Das“, sagt Josef Salomonovic und hält ein Foto hoch, „ist mein Vater. 41 Jahre.“ Das Schwarz-Weiß-Bild zeigt einen noch jugendlich wirkenden Mann mit vollem dunklen Haar und ernsten, etwas traurigen Augen. Am 17. September 1944 wurde er im Konzentrationslager Stutthof ermordet, mit einer Phenolspritze ins Herz. Josef Salomonovic war damals sechs Jahre alt.

Jetzt ist der 83-Jährige aus Wien der erste Überlebende des nationalsozialistischen Lagers bei Danzig, der im Prozess gegen die einstige KZ-Sekretärin Irmgard F. vor dem Landgericht Itzehoe als Zeuge aussagt. Von Prag war er mit seiner jüdischen Familie erst in das Ghetto von Litzmannstadt (Lódz), dann nach Auschwitz und schließlich im September 1944 nach Stutthof deportiert worden. „Wir sind von Auschwitz in das schlimmste Lager gekommen“, sagt Salomonovic am Dienstag und erzählt von ständigem Hunger, von stundenlangen Appellen bei schneidender Kälte. Und von der heimtückischen Ermordung seines Vaters.

Stutthof-Überlebender: „Vielleicht schläft sie, so wie ich, schlecht.“

Sein Vater, erzählt er, habe sich gemeldet, als ein SS-Arzt beim Zählappell gefragt habe, wer sich schwach fühle und eine Aspirintablette wolle. „Er hat sich gesagt: Ein deutscher Offizier lügt nicht und ist nach vorne getreten.“ Ein tödliches Vertrauen: In der Krankenstube sei seinem Vater umgehend die Giftspritze verpasst worden.

Irmgard F. arbeitete in dieser Zeit als Stenotypistin für den KZ-Kommandanten Paul Werner Hoppe. Beihilfe zum Mord in mehr als 11 000 Fällen wirft die Staatsanwaltschaft der 96-Jährigen deshalb vor.

Womöglich, meint Salomonovic, habe sie auch den Stempel auf die Todesurkunde seines Vaters gedrückt. Das Dokument mit den Worten „Betrifft: Jude“ hat er dem Gericht mitgebracht. „Sie ist indirekt schuldig, auch wenn sie nur im Büro gesessen hat“, sagt der Zeuge. Bewusst hält er das Foto seines Vaters so, dass die Angeklagte es sehen kann. „Vielleicht schläft sie, so wie ich, schlecht.“

Stutthof-Prozess: Die Angeklagte schweigt und zeigt keine Regung

Irmgard F., die in dem Prozess bislang schweigt, zeigt keine Regung. Das übernimmt ihr Verteidiger Wolf Molkentin. „Ich möchte Ihnen unseren Respekt und unser tiefes Mitgefühl vermitteln“, erklärt er. „Und das schließt auch Frau F. ein.“ „Danke“, antwortet Salomonovic knapp, doch mit derselben leisen Höflichkeit, mit der er auch von seinem langen Leidensweg erzählt hat. Und von seiner unglaublichen Rettung. In Dresden, wo seine Mutter in den letzten Kriegsmonaten in der Rüstungsindustrie arbeiten musste, hätte er im Februar 1945 eigentlich erschossen werden sollen, berichtet er. „Die SS hat gesagt: Dieser Dreck muss weg.“ Aber an genau diesem Tag kamen die Bombenangriffe der Alliierten und retteten ihm das Leben.

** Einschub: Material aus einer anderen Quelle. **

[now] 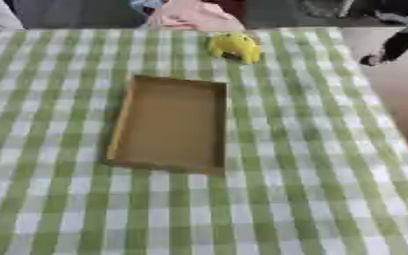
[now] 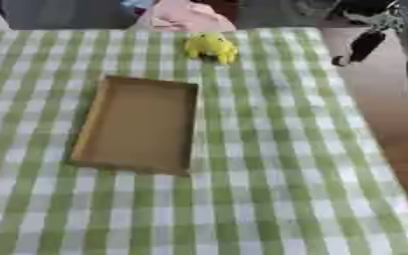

Seine scheinbar unerschütterliche Freundlichkeit verlässt Josef Salomonovic im Gerichtssaal nur ein einziges Mal: als ihn eine beisitzende Richterin fragt, wie er all das nach der Befreiung bewältigt habe. „Sie stellen Fragen, die mit dem Prozess nichts zu tun haben“, bricht es aus ihm heraus. „Ich will nicht darüber reden.“ Dafür, sagt er, sei es viel zu schmerzhaft.